EXERCISE INSTRUCTIONS
An exact copy of the listing below is required.

DATA PROVIDED
■ ■ ■

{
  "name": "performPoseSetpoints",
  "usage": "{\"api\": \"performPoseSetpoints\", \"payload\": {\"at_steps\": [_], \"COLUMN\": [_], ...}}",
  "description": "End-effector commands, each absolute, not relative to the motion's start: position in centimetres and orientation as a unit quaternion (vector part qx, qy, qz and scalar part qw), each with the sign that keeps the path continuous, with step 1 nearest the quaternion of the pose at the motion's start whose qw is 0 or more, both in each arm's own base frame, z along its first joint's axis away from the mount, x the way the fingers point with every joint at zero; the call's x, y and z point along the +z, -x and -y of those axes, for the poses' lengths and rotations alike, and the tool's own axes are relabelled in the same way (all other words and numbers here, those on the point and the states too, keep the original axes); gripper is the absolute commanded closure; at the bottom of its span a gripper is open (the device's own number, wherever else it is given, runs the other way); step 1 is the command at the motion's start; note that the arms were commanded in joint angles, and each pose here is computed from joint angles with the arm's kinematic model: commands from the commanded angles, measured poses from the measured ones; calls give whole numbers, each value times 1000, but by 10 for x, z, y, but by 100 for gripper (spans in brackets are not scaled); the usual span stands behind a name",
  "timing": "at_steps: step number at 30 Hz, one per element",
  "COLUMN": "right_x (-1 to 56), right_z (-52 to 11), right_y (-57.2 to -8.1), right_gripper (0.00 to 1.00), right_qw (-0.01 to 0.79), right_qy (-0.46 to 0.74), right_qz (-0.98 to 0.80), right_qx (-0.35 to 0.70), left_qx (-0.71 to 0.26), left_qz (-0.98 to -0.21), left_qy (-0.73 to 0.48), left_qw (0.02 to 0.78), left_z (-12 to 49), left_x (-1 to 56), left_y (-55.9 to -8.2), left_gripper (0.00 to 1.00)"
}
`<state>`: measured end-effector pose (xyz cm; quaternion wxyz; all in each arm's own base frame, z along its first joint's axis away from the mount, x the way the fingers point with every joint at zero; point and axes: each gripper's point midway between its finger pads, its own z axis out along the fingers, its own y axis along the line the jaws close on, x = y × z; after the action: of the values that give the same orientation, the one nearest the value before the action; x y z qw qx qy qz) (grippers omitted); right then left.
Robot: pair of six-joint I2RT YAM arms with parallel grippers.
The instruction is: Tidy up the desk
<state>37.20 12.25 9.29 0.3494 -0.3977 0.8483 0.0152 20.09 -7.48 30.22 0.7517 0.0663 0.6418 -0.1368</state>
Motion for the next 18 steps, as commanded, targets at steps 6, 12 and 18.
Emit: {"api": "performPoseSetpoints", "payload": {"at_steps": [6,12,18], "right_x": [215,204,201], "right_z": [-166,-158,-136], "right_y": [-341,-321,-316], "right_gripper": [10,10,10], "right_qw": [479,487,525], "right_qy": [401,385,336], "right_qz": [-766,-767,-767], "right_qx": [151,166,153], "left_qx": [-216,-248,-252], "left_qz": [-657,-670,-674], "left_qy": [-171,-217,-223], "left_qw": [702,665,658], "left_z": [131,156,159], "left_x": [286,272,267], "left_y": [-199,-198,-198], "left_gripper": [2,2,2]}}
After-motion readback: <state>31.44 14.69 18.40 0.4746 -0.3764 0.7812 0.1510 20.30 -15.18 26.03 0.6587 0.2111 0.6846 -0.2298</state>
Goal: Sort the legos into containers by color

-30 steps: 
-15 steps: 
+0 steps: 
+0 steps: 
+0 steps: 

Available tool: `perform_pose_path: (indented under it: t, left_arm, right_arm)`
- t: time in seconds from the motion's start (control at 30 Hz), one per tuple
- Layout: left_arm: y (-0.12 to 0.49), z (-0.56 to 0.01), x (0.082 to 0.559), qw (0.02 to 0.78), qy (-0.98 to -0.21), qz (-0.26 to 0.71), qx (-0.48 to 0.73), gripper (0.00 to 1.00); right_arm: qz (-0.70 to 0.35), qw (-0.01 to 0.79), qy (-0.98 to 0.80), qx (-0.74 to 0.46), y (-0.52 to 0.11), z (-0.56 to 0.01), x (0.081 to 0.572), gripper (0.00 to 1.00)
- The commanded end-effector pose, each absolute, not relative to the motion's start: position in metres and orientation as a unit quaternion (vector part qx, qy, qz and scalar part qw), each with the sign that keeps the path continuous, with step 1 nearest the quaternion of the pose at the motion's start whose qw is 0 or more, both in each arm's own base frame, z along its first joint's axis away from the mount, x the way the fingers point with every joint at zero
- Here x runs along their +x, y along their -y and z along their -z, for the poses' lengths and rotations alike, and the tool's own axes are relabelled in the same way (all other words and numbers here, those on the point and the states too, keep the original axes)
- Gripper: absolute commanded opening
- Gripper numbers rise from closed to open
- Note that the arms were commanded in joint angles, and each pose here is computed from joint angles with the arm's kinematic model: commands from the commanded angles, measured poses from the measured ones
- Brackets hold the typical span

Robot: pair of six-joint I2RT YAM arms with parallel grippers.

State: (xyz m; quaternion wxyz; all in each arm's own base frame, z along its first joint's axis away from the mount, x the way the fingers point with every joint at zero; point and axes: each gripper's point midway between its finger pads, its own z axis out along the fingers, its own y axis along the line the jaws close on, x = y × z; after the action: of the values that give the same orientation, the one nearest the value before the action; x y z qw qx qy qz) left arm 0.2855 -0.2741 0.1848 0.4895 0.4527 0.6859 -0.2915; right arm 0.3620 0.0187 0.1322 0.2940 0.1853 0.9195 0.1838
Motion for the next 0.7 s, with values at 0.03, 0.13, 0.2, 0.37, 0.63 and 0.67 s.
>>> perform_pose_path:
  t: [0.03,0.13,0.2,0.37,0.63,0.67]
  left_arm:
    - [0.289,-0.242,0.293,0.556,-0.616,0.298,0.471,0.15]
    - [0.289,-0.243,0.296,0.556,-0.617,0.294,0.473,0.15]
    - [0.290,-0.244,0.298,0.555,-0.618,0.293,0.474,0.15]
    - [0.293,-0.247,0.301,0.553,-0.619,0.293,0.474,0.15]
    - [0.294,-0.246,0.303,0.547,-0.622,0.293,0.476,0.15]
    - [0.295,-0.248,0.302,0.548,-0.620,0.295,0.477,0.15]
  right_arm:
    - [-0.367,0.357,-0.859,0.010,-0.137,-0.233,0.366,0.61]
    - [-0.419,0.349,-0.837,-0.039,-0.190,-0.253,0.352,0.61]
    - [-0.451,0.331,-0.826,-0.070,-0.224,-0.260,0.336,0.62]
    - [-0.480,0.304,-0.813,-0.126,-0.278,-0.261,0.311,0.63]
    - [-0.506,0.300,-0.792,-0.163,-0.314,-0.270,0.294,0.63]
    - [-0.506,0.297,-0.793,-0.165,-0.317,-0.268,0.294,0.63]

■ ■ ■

ANSWER
{
  "name": "performPoseSetpoints",
  "usage": "{\"api\": \"performPoseSetpoints\", \"payload\": {\"at_steps\": [_], \"COLUMN\": [_], ...}}",
  "description": "End-effector commands, each absolute, not relative to the motion's start: position in centimetres and orientation as a unit quaternion (vector part qx, qy, qz and scalar part qw), each with the sign that keeps the path continuous, with step 1 nearest the quaternion of the pose at the motion's start whose qw is 0 or more, both in each arm's own base frame, z along its first joint's axis away from the mount, x the way the fingers point with every joint at zero; the call's x, y and z point along the +z, -x and -y of those axes, for the poses' lengths and rotations alike, and the tool's own axes are relabelled in the same way (all other words and numbers here, those on the point and the states too, keep the original axes); gripper is the absolute commanded closure; at the bottom of its span a gripper is open (the device's own number, wherever else it is given, runs the other way); step 1 is the command at the motion's start; note that the arms were commanded in joint angles, and each pose here is computed from joint angles with the arm's kinematic model: commands from the commanded angles, measured poses from the measured ones; calls give whole numbers, each value times 1000, but by 10 for x, z, y, but by 100 for gripper (spans in brackets are not scaled); the usual span stands behind a name",
  "timing": "at_steps: step number at 30 Hz, one per element",
  "COLUMN": "right_x (-1 to 56), right_z (-52 to 11), right_y (-57.2 to -8.1), right_gripper (0.00 to 1.00), right_qw (-0.01 to 0.79), right_qy (-0.46 to 0.74), right_qz (-0.98 to 0.80), right_qx (-0.35 to 0.70), left_qx (-0.71 to 0.26), left_qz (-0.98 to -0.21), left_qy (-0.73 to 0.48), left_qw (0.02 to 0.78), left_z (-12 to 49), left_x (-1 to 56), left_y (-55.9 to -8.2), left_gripper (0.00 to 1.00)"
}
`<state>`: measured end-effector pose (xyz cm; quaternion wxyz; all in each arm's own base frame, z along its first joint's axis away from the mount, x the way the fingers point with every joint at zero; point and axes: each gripper's point midway between its finger pads, its own z axis out along the fingers, its own y axis along the line the jaws close on, x = y × z; after the action: of the values that give the same orientation, the one nearest the value before the action; x y z qw qx qy qz) (grippers omitted); right then left.
Robot: pair of six-joint I2RT YAM arms with parallel grippers.
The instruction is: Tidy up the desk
<state>37.20 12.25 9.29 0.3494 -0.3977 0.8483 0.0152 20.09 -7.48 30.22 0.7517 0.0663 0.6418 -0.1368</state>
Motion for the next 18 steps, as commanded, targets at steps 6, 12 and 18.
Emit: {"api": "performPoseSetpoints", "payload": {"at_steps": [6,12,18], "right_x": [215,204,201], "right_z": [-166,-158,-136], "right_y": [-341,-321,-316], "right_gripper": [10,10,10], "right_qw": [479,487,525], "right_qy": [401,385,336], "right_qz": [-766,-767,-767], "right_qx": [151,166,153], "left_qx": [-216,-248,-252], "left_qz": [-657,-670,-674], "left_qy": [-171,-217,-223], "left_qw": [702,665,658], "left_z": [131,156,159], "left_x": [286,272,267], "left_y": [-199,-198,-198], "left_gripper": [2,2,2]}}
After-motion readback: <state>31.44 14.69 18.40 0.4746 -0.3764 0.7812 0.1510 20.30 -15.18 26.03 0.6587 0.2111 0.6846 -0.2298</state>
Goal: Sort the legos into containers by color

-30 steps: 
-15 steps: 
+0 steps: 
+0 steps: 
+0 steps: 

Available tool: `perform_pose_path: (indented under it: t, left_arm, right_arm)`
- t: time in seconds from the motion's start (control at 30 Hz), one per tuple
- Layout: left_arm: y (-0.12 to 0.49), z (-0.56 to 0.01), x (0.082 to 0.559), qw (0.02 to 0.78), qy (-0.98 to -0.21), qz (-0.26 to 0.71), qx (-0.48 to 0.73), gripper (0.00 to 1.00); right_arm: qz (-0.70 to 0.35), qw (-0.01 to 0.79), qy (-0.98 to 0.80), qx (-0.74 to 0.46), y (-0.52 to 0.11), z (-0.56 to 0.01), x (0.081 to 0.572), gripper (0.00 to 1.00)
- The commanded end-effector pose, each absolute, not relative to the motion's start: position in metres and orientation as a unit quaternion (vector part qx, qy, qz and scalar part qw), each with the sign that keeps the path continuous, with step 1 nearest the quaternion of the pose at the motion's start whose qw is 0 or more, both in each arm's own base frame, z along its first joint's axis away from the mount, x the way the fingers point with every joint at zero
- Here x runs along their +x, y along their -y and z along their -z, for the poses' lengths and rotations alike, and the tool's own axes are relabelled in the same way (all other words and numbers here, those on the point and the states too, keep the original axes)
- Gripper: absolute commanded opening
- Gripper numbers rise from closed to open
- Note that the arms were commanded in joint angles, and each pose here is computed from joint angles with the arm's kinematic model: commands from the commanded angles, measured poses from the measured ones
- Brackets hold the typical span

Robot: pair of six-joint I2RT YAM arms with parallel grippers.

State: (xyz m; quaternion wxyz; all in each arm's own base frame, z along its first joint's axis away from the mount, x the way the fingers point with every joint at zero; point and axes: each gripper's point midway between its finger pads, its own z axis out along the fingers, its own y axis along the line the jaws close on, x = y × z; after the action: of the values that give the same orientation, the one nearest the value before the action; x y z qw qx qy qz) left arm 0.2855 -0.2741 0.1848 0.4895 0.4527 0.6859 -0.2915; right arm 0.3620 0.0187 0.1322 0.2940 0.1853 0.9195 0.1838
Motion for the next 0.7 s, with values at 0.03, 0.13, 0.2, 0.37, 0.63 and 0.67 s.
>>> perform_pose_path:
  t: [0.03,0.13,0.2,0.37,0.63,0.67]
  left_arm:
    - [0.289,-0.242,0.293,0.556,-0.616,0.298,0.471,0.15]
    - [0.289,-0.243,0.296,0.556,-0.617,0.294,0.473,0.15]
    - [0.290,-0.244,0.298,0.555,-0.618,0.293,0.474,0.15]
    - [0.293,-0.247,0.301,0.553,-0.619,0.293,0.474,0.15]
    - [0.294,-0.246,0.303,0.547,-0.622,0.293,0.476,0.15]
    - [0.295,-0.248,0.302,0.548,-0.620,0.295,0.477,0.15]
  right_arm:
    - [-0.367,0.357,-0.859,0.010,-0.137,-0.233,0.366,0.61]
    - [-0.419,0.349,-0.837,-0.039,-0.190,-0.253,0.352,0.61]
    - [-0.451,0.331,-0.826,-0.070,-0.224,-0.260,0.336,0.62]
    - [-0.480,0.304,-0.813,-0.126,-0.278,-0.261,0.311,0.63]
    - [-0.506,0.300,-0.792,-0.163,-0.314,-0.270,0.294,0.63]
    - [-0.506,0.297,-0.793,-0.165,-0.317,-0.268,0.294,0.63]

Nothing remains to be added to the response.